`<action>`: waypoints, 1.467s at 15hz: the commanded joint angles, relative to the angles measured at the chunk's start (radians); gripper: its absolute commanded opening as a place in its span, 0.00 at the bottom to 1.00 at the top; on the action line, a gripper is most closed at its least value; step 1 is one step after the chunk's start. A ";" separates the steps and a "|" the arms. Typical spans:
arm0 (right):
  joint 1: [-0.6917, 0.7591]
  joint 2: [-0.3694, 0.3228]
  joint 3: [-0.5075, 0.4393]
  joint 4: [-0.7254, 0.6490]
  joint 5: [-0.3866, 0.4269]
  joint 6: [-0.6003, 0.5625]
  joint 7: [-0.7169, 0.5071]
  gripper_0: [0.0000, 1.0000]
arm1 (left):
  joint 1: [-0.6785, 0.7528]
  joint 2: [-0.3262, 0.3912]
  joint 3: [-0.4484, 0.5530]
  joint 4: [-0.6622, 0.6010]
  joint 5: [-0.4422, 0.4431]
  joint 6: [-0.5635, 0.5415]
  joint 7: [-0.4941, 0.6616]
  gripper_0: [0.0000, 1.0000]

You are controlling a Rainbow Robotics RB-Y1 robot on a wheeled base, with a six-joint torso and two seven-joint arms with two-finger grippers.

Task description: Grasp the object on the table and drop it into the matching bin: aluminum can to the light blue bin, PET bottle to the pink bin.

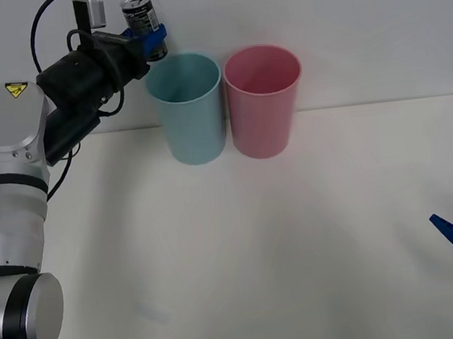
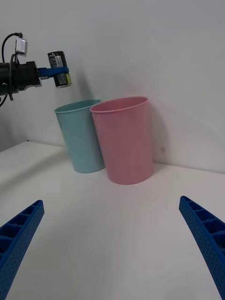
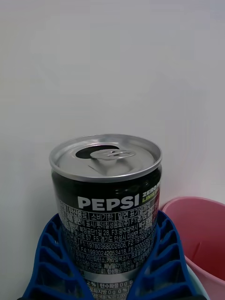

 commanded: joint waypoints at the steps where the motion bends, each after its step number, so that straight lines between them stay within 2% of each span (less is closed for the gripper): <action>1: 0.000 0.000 0.000 0.000 0.000 0.000 0.000 1.00 | -0.083 -0.002 -0.013 0.094 -0.038 0.001 -0.008 0.00; 3: 0.000 0.000 0.000 0.000 0.000 0.000 0.000 1.00 | -0.103 -0.012 -0.013 0.106 -0.072 0.006 -0.005 0.00; 7: 0.000 0.000 0.000 0.000 0.000 0.000 0.000 1.00 | -0.103 -0.021 -0.022 0.104 -0.082 0.009 -0.011 0.00; 9: 0.000 0.000 0.000 0.000 0.000 0.000 0.000 1.00 | -0.105 -0.021 -0.022 0.104 -0.082 0.009 -0.013 0.09; 10: 0.000 0.000 0.000 0.000 0.000 0.000 0.000 1.00 | -0.105 -0.021 -0.022 0.104 -0.082 0.009 -0.016 0.40; 11: 0.000 0.000 0.000 0.000 0.000 0.000 0.000 1.00 | -0.103 -0.020 -0.023 0.104 -0.082 0.009 -0.024 1.00; 17: 0.000 0.000 0.000 0.000 0.000 0.000 0.000 1.00 | -0.103 -0.021 -0.025 0.104 -0.070 0.007 -0.038 1.00; 22: 0.000 0.000 0.000 0.000 0.000 0.000 0.000 1.00 | -0.047 -0.014 -0.025 0.058 0.014 0.009 -0.074 1.00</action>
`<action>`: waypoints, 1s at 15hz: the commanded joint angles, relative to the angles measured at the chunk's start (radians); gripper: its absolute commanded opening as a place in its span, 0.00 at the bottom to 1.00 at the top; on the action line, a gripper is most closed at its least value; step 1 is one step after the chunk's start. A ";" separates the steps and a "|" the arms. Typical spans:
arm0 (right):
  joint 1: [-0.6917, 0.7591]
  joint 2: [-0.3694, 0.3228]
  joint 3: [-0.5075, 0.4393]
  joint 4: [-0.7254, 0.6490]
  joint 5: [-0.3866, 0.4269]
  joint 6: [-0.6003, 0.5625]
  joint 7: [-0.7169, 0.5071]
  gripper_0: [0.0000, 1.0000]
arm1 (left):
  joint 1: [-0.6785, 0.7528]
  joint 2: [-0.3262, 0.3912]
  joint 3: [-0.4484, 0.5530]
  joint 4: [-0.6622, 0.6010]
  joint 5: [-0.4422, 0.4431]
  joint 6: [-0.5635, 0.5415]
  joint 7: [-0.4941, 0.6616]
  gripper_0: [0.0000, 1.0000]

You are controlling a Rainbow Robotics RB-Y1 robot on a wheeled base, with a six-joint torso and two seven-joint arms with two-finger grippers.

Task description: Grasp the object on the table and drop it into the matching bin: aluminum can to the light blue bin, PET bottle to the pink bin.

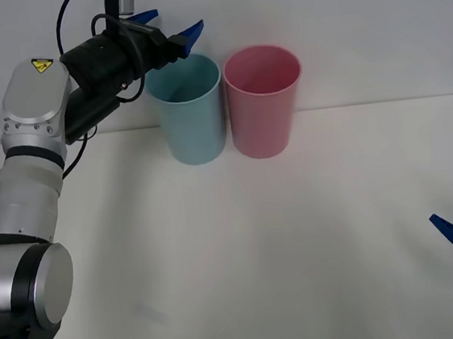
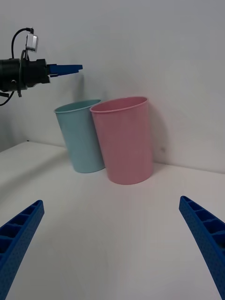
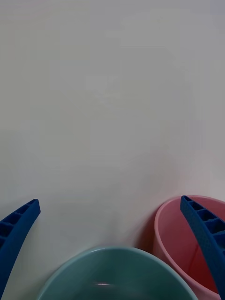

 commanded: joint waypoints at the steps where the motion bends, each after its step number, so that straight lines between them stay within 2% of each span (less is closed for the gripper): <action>1: 0.000 0.000 0.000 0.000 0.000 0.000 0.000 1.00 | 0.072 0.005 0.000 -0.090 0.053 0.000 -0.018 1.00; 8: 0.000 0.000 0.000 0.000 0.000 0.000 0.000 1.00 | 0.326 0.048 0.003 -0.364 0.203 0.000 -0.054 1.00; 11: 0.000 0.000 0.000 0.000 0.000 0.000 0.000 1.00 | 0.446 0.064 0.035 -0.476 0.252 -0.011 -0.105 1.00; 15: 0.000 0.000 0.000 0.000 0.000 0.000 0.000 1.00 | 0.587 0.074 0.121 -0.570 0.315 -0.110 -0.182 1.00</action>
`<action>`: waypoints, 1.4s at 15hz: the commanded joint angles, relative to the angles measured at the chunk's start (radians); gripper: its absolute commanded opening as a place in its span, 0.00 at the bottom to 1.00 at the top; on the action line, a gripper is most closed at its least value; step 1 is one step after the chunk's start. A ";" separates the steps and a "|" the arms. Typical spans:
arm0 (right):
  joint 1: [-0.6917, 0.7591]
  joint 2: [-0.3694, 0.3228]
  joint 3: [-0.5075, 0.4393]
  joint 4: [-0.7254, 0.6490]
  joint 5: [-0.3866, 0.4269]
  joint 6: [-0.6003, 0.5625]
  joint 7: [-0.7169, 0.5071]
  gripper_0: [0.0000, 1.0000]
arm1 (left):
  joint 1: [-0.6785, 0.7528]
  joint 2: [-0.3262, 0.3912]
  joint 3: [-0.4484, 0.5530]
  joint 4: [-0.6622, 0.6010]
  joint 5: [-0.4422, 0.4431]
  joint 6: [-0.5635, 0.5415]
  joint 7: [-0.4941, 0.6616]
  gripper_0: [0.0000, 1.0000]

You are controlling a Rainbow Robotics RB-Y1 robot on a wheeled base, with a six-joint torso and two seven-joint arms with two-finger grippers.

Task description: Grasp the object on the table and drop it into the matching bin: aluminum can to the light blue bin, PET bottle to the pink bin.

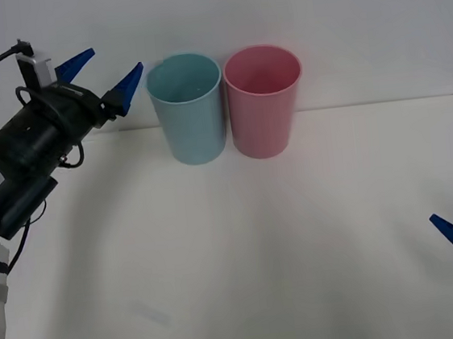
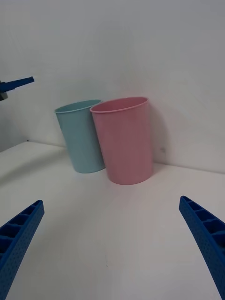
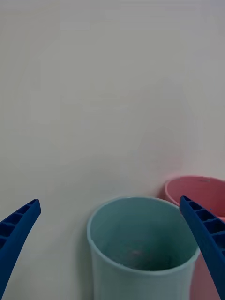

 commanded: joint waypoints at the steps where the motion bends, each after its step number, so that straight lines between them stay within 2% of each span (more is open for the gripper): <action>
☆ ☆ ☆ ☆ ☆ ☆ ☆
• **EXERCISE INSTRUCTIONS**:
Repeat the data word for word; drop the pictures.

• **RESPONSE TO THIS TASK**:
`<action>`: waypoints, 1.467s at 15hz: the commanded joint angles, relative to the angles measured at the chunk's start (radians); gripper: its absolute commanded opening as a place in its span, 0.00 at the bottom to 1.00 at the top; on the action line, a gripper is most closed at its least value; step 1 is one step after the chunk's start. A ";" separates the steps and a "|" the arms. Typical spans:
arm0 (right):
  joint 1: [-0.6917, 0.7591]
  joint 2: [-0.3694, 0.3228]
  joint 3: [-0.5075, 0.4393]
  joint 4: [-0.7254, 0.6490]
  joint 5: [-0.3866, 0.4269]
  joint 6: [-0.6003, 0.5625]
  joint 7: [-0.7169, 0.5071]
  gripper_0: [0.0000, 1.0000]
arm1 (left):
  joint 1: [-0.6785, 0.7528]
  joint 2: [-0.3262, 0.3912]
  joint 3: [-0.4484, 0.5530]
  joint 4: [-0.6622, 0.6010]
  joint 5: [-0.4422, 0.4431]
  joint 6: [-0.5635, 0.5415]
  joint 7: [-0.4941, 0.6616]
  gripper_0: [0.0000, 1.0000]

You are controlling a Rainbow Robotics RB-Y1 robot on a wheeled base, with a six-joint torso and two seven-joint arms with two-finger grippers.

Task description: Grasp the object on the table and drop it into the matching bin: aluminum can to the light blue bin, PET bottle to the pink bin.


 commanded: joint waypoints at the steps where the motion bends, each after its step number, so that straight lines between them stay within 2% of each span (less is closed for the gripper): <action>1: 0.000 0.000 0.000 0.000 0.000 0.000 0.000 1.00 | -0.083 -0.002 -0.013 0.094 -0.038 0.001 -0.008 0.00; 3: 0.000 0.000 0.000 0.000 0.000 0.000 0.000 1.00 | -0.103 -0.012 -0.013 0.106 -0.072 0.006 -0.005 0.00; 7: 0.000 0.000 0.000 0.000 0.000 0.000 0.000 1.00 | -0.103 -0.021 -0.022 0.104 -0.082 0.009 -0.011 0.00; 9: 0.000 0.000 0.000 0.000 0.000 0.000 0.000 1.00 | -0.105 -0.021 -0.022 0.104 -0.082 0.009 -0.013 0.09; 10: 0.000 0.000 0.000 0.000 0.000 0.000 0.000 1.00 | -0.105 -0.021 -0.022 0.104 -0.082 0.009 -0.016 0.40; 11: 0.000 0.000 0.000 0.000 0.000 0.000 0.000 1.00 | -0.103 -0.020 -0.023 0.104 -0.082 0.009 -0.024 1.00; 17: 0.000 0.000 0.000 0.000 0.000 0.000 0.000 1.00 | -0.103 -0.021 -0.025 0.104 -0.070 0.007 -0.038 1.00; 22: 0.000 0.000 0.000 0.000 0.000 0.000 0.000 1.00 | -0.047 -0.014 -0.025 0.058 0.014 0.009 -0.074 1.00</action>
`<action>`: waypoints, 1s at 15hz: the commanded joint angles, relative to the angles measured at the chunk's start (radians); gripper: its absolute commanded opening as a place in its span, 0.00 at the bottom to 1.00 at the top; on the action line, a gripper is most closed at its least value; step 1 is one step after the chunk's start. A ";" separates the steps and a "|" the arms. Typical spans:
arm0 (right):
  joint 1: [-0.6917, 0.7591]
  joint 2: [-0.3694, 0.3228]
  joint 3: [-0.5075, 0.4393]
  joint 4: [-0.7254, 0.6490]
  joint 5: [-0.3866, 0.4269]
  joint 6: [-0.6003, 0.5625]
  joint 7: [-0.7169, 0.5071]
  gripper_0: [0.0000, 1.0000]
arm1 (left):
  joint 1: [-0.6785, 0.7528]
  joint 2: [-0.3262, 0.3912]
  joint 3: [-0.4484, 0.5530]
  joint 4: [-0.6622, 0.6010]
  joint 5: [-0.4422, 0.4431]
  joint 6: [-0.5635, 0.5415]
  joint 7: [-0.4941, 0.6616]
  gripper_0: [0.0000, 1.0000]

You are controlling a Rainbow Robotics RB-Y1 robot on a wheeled base, with a six-joint torso and two seven-joint arms with two-finger grippers.

Task description: Grasp the object on the table and drop it into the matching bin: aluminum can to the light blue bin, PET bottle to the pink bin.


 commanded: joint waypoints at the steps where the motion bends, each after its step number, so that straight lines between them stay within 2% of each span (less is closed for the gripper): <action>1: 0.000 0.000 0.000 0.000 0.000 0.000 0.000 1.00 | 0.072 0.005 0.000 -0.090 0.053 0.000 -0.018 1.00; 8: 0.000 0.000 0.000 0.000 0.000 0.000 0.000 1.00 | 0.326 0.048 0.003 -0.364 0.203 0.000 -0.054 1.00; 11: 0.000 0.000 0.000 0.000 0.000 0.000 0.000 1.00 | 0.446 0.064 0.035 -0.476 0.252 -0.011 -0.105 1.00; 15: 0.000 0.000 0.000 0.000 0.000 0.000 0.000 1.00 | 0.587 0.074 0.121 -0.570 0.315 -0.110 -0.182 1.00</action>
`<action>`: waypoints, 1.4s at 15hz: the commanded joint angles, relative to the angles measured at the chunk's start (radians); gripper: its absolute commanded opening as a place in its span, 0.00 at the bottom to 1.00 at the top; on the action line, a gripper is most closed at its least value; step 1 is one step after the chunk's start. A ";" separates the steps and a "|" the arms. Typical spans:
arm0 (right):
  joint 1: [-0.6917, 0.7591]
  joint 2: [-0.3694, 0.3228]
  joint 3: [-0.5075, 0.4393]
  joint 4: [-0.7254, 0.6490]
  joint 5: [-0.3866, 0.4269]
  joint 6: [-0.6003, 0.5625]
  joint 7: [-0.7169, 0.5071]
  gripper_0: [0.0000, 1.0000]
arm1 (left):
  joint 1: [-0.6785, 0.7528]
  joint 2: [-0.3262, 0.3912]
  joint 3: [-0.4484, 0.5530]
  joint 4: [-0.6622, 0.6010]
  joint 5: [-0.4422, 0.4431]
  joint 6: [-0.5635, 0.5415]
  joint 7: [-0.4941, 0.6616]
  gripper_0: [0.0000, 1.0000]

You are controlling a Rainbow Robotics RB-Y1 robot on a wheeled base, with a six-joint torso and two seven-joint arms with two-finger grippers.

Task description: Grasp the object on the table and drop it into the matching bin: aluminum can to the light blue bin, PET bottle to the pink bin.


 commanded: joint waypoints at the steps where the motion bends, each after its step number, so that straight lines between them stay within 2% of each span (more is open for the gripper): <action>

What was asked for in the exercise is now done.